Range and setup uncertainties in charged particle therapy may induce a discrepancy between planned and delivered dose. Countermeasures based on probabilistic optimization assume a Gaussian probability density to model the underlying range and setup error. While this assumption is generally taken for granted, this work explicitly investigates dosimetric consequences if the actual errors obey a different probability density function (PDF) over the course of treatment than the one used during probabilistic treatment plan optimization. Discrete random sampling was performed for conventionally and probabilistically optimized proton and carbon ion treatment plans utilizing various probability density functions modeling the setup and range error. This method allowed to assess the treatment plan robustness against different probability density functions of conventional and probabilistic plans, which both explicitly assume Gaussian uncertainties.
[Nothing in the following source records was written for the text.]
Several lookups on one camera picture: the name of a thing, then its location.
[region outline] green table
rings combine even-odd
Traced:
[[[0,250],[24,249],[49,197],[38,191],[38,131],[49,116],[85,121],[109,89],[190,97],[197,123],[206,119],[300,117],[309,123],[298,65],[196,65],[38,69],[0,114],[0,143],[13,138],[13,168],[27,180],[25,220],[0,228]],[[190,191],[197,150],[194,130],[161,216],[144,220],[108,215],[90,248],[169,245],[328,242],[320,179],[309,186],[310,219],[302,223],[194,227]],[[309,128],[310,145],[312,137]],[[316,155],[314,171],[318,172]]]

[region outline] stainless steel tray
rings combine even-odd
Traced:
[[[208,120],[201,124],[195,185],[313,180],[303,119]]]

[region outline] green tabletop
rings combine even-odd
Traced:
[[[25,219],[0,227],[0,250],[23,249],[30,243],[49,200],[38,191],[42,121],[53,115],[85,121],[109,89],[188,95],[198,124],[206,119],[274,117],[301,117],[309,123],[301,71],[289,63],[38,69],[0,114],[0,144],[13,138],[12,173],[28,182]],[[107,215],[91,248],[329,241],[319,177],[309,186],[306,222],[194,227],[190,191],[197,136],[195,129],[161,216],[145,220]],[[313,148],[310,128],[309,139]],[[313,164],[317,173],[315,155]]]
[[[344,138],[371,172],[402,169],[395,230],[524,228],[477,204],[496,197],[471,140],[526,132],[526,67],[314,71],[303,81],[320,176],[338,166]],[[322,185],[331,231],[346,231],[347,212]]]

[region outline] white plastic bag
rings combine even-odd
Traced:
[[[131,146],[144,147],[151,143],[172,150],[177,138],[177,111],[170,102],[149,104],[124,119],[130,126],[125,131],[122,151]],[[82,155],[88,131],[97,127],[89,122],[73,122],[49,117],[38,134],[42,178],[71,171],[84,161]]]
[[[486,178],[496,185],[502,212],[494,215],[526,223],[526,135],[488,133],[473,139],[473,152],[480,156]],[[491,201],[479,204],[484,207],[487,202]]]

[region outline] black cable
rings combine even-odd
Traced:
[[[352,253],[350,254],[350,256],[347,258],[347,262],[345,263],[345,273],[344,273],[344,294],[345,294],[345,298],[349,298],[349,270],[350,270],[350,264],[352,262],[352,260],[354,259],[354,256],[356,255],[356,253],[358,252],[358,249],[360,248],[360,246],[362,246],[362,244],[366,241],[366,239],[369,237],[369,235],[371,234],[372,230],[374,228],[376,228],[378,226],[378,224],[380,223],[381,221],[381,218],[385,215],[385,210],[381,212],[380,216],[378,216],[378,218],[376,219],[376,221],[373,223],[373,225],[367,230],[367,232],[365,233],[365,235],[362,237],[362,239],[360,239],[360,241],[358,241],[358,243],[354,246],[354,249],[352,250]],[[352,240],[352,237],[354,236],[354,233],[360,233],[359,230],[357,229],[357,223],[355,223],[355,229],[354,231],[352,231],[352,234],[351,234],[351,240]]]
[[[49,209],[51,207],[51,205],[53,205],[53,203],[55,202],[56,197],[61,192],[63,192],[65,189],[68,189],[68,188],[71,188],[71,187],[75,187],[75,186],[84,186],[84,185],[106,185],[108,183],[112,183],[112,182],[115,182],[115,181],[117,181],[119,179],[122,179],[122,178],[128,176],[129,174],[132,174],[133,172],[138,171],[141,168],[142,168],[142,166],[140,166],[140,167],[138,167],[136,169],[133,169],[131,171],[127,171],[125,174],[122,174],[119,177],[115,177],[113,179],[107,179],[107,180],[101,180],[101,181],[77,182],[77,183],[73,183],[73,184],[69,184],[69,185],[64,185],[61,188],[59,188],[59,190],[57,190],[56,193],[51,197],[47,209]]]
The induced uncertainty in dose was quantified by estimating the expectation value and standard deviation of the RBE-weighted dose for each probability density function on the basis of 2500/5000 random dose samples. Probabilistic dose metrics and standard deviation volume histograms were computed to quantify treatment plan robustness of both optimization approaches. It was shown that the classical PTV-margin extension concept did not compensate the influence of range and setup errors and consequently resulted in a non-negligible average standard deviation in dose of 7.3% throughout the CTV. In contrast, probabilistic optimization on normally distributed errors yielded treatment plans that were not only robust against normally distributed errors accounted for during optimization but also robust against other symmetric PDFs. It was shown that the influence of an incorrect probability distribution assumption is of lower importance after probabilistic optimization as the average uncertainty in the CTV drops to 3.9%. Probabilistic optimization is an effective tool to create robust particle treatment plans. Normally distributed range and setup error assumptions for probabilistic optimization are a reasonable first approximation and yield treatment plans that are also robust against other PDFs.